I am happy to report that the nose is not broken. My knee is only bruised and my elbow is slightly skinned out. I'll live.
I fell again the next day. This time the dog tripped me. I walked out onto the deck at my house.... the dog was lying peacefully. She looked up and noticed I was coming which must mean there are deer in the yard because the owner (me) doesn't come out on the deck this time of the year without there being deer around. She spotted one which happened to be on the other side of me and so she proceeded to run pell mell for the deer, taking me out like a bowling pin in the process. I landed on the top two steps with my head slamming against the rail.... now I have a bruise on my hip and a golf ball sized lump on my head. Ouch! That hurt!

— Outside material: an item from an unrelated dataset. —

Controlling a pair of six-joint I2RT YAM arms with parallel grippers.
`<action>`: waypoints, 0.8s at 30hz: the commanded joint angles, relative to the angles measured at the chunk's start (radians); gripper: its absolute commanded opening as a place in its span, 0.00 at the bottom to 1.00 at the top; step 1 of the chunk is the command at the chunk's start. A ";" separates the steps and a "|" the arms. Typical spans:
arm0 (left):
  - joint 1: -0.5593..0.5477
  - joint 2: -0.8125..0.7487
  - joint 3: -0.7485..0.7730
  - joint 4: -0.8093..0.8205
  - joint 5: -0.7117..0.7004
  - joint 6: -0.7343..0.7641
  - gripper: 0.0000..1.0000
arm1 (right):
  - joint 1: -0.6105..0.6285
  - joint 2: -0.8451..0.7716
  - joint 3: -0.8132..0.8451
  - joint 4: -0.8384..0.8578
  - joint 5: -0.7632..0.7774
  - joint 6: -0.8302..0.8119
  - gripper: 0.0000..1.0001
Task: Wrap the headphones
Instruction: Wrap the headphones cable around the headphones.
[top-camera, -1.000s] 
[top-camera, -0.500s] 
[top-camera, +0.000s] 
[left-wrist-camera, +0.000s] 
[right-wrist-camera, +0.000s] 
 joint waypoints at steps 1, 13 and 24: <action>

Today I managed to get to the church for a meeting with the Archdeacon (demon as he lightly calls himself) of the Anglican church, the Lutheran pastor for the parish of Dawson Creek, and a retired UC minister. I, as lay preacher here at St Peter's Church, thought this would be a good meeting to enable this parish to move forward, since our deacon just retired. Instead we went backwards. I am not allowed to serve the Reserve Sacrament any more and as a lay preacher I don't think I ever was since this Bishop was installed. Somehow, after I was given permission with the old Bishop before he retired, something went wrong. The new Bishop re-instated me as a lay reader after he became Bishop, but somehow my full abilities were limited because of new rules in the National Anglican Church.... someone forgot to tell me that. For the last five years I've been serving Reserve Sacrament and not sanctioned by the greater church.
Sunday I fell!
Monday I fell!
Tuesday I fell from grace!
I am afraid of tomorrow.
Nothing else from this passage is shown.